La startup ION-X va faire voler aujourd'hui son premier moteur à propulsion ionique à bord d'un satellite danois lancé par SpaceX. Ce vol est un moment clé pour la startup francilienne dirigée par Thomas Hiriart. Ce vol va permettre à ION-X de changer d'échelle, notamment de passer d'un stade de startup R&D à une PME industrielle à condition de réussir à faire voler le satellite de Space Inventor, dans le cadre d'une mission de l'Agence spatiale européenne.LA TRIBUNE - ION-X arrive sur un marché déjà très occupé par de nombreuses sociétés, des startups et des PME mais aussi des grands groupes comme Safran. En quoi vous vous distinguez par rapport à eux ?
Thomas Hiriart : Notre technologie est basée sur la propulsion ionique qui rassemble de nombreux avantages. Le premier réside dans sa compacité, c'est-à-dire la capacité à miniaturiser le propulseur pour des satellites pesant entre 10 et 150 kilos. Le deuxième point majeur, c'est son efficacité. Nous répondons aujourd'hui aux besoins d'un satellite de 50 kilos sur une durée de vie de plusieurs années, avec seulement quelques centaines de millilitres de carburant. Le troisième avantage vient du carburant lui-même: il s'agit d'un liquide ionique, c'est un sel soluble produit en France, et non toxique. Et enfin, nous sommes capables de livrer notre moteur avec des délais de mise en œuvre et des coûts de production compatibles avec les besoins des petites constellations. Toutes ces caractéristiques font que notre technologie est réellement différenciante par rapport à ce qui existe sur le marché et répond aux besoins des clients.
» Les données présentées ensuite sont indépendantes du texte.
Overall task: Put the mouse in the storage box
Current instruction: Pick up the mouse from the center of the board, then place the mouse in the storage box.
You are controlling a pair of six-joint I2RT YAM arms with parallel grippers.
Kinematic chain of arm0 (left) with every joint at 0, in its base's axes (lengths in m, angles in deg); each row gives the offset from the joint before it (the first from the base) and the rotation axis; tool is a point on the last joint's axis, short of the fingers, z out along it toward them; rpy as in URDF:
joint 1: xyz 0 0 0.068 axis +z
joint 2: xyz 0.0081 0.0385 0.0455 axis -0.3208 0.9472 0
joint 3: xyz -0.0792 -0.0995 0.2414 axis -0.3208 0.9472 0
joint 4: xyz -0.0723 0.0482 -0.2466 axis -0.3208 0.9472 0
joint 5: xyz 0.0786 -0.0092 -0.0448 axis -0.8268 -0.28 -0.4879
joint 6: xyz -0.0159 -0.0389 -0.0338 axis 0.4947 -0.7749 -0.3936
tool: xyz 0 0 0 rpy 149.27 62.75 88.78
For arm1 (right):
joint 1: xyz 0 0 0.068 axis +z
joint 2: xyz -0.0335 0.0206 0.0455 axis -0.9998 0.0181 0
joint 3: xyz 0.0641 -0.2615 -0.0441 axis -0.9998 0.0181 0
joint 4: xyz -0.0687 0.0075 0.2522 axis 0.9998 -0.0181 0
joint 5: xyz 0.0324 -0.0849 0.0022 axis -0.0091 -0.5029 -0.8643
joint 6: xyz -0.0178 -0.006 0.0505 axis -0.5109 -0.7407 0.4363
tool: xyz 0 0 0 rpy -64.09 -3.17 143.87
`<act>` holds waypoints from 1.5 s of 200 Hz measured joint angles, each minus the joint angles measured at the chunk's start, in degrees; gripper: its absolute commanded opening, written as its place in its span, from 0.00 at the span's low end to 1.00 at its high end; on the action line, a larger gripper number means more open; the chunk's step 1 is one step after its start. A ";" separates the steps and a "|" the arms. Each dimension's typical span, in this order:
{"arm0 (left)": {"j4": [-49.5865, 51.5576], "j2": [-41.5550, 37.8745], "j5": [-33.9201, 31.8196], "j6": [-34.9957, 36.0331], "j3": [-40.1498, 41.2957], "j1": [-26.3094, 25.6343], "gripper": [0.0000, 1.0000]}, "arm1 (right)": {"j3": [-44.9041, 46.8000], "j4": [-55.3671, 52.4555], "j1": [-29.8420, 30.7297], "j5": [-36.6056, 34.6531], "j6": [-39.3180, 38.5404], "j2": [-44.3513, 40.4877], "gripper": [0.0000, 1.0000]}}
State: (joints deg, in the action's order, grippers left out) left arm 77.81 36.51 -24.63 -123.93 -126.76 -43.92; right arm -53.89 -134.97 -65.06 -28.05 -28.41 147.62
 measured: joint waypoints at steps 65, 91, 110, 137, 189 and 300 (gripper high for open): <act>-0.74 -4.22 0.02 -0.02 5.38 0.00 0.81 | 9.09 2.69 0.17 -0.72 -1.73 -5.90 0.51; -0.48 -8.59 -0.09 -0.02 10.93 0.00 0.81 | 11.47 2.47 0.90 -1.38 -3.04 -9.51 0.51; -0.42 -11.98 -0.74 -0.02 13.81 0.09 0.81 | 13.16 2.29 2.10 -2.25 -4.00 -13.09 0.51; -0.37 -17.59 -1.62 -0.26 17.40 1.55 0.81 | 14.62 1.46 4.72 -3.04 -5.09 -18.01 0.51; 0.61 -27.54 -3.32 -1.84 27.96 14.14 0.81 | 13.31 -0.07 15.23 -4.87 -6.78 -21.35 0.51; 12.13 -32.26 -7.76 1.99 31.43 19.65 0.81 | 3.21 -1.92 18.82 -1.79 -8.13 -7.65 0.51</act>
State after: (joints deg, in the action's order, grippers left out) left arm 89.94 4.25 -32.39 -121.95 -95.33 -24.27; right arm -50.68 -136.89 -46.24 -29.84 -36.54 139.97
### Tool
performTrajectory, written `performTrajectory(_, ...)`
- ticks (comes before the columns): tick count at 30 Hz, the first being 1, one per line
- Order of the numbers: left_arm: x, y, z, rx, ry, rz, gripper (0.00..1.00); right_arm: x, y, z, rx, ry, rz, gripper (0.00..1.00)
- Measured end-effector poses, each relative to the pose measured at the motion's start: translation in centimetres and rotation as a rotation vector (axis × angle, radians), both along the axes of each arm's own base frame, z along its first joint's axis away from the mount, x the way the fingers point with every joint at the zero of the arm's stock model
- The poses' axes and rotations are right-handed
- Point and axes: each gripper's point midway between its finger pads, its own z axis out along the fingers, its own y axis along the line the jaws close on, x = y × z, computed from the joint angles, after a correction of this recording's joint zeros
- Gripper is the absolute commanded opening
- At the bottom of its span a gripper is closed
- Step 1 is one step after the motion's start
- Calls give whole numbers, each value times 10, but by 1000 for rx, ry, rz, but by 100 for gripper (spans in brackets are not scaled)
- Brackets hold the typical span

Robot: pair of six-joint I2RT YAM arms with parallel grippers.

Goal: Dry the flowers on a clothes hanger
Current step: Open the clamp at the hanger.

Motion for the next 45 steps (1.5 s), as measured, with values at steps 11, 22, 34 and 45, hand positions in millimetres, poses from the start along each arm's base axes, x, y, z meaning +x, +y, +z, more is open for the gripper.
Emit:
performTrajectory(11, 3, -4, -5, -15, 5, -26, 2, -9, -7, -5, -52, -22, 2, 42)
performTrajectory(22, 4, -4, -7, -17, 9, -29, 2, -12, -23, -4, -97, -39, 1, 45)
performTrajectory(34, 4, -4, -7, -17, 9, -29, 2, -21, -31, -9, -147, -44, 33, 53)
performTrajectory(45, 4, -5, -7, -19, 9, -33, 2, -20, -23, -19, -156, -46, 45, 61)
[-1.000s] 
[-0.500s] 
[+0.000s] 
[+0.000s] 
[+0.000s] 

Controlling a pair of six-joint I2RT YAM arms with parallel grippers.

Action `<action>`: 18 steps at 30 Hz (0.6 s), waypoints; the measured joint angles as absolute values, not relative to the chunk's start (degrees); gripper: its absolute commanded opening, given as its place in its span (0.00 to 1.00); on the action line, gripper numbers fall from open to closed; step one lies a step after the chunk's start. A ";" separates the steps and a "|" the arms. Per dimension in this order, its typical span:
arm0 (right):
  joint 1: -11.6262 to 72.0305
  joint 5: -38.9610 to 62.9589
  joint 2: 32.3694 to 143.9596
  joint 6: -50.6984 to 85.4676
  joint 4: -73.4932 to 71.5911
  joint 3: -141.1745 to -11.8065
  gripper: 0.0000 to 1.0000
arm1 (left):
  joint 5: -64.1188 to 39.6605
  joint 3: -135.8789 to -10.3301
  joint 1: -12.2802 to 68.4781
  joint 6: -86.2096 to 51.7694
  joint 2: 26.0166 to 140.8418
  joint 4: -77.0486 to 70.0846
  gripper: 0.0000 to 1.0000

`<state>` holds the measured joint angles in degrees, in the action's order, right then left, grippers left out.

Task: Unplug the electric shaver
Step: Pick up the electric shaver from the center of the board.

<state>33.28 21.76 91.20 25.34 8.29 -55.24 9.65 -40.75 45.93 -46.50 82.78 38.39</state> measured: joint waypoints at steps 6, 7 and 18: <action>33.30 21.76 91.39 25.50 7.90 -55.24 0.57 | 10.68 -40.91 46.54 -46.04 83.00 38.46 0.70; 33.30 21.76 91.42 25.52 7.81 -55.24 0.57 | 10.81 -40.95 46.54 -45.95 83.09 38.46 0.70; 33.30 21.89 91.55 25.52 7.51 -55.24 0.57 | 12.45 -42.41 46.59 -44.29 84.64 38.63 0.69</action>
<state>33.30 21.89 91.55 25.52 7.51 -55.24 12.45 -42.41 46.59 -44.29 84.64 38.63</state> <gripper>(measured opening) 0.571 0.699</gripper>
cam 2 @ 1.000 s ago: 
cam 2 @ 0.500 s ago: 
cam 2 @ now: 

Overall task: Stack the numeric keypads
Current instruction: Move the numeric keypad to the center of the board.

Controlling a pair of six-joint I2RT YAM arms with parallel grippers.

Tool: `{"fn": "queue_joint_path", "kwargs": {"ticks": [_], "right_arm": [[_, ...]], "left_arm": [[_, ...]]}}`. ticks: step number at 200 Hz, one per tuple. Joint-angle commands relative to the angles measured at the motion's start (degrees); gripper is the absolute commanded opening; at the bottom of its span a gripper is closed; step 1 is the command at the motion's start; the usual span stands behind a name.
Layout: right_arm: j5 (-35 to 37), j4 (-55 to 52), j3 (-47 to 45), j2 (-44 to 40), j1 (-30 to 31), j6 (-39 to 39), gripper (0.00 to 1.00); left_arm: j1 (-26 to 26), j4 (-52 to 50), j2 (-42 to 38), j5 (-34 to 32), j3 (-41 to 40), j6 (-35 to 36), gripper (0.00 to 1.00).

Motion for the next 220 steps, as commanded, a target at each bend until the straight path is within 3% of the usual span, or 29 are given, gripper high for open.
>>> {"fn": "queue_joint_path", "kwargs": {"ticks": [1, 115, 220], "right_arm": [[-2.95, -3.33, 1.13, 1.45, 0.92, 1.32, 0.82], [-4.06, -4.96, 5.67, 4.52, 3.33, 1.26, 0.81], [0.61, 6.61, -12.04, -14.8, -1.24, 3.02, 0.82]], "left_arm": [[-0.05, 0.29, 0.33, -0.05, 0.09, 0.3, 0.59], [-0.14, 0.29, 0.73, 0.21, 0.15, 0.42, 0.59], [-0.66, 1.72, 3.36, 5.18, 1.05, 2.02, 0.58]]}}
Au niveau du prix, comment vous situez-vous ?
Sur notre marché cible, à savoir les satellites entre 10 et 150 kilos, nous sommes globalement en ligne avec les prix pratiqués par nos concurrents.
Quelles sont vos chances de succès par rapport à des concurrents déjà bien établis comme ThrustMe, Exotrail, Safran, Enpulsion ?
Le marché de la propulsion se divise en taille de satellites et par conséquent, en technologies de propulsion pour ces différents satellites. Les plus gros satellites de plusieurs centaines de kilos à plusieurs tonnes vont utiliser la technologie la plus utilisée aujourd'hui : les moteurs à effet Hall. Sur ce marché, il existe des acteurs comme Safran pour les plus gros satellites, et des PME comme Exotrail en France sur les plus petits de ces gros satellites. Chez ION-X nous développons une technologie de propulsion pour petits satellites, allant de 10 à 100/150kg. Nous ne sommes donc pas en confrontation avec les moteurs à effet Hall qui sont très difficilement miniaturisables parce qu'ils embarquent un gaz (le xénon) qui est pressurisé à une centaine de bars. C'est comme si on essayait de faire tenir une bouteille de plongée dans un satellite qui fait la taille d'une boîte à chaussures. Pour notre marché cible, les moteurs à effet hall sont assez peu utilisés.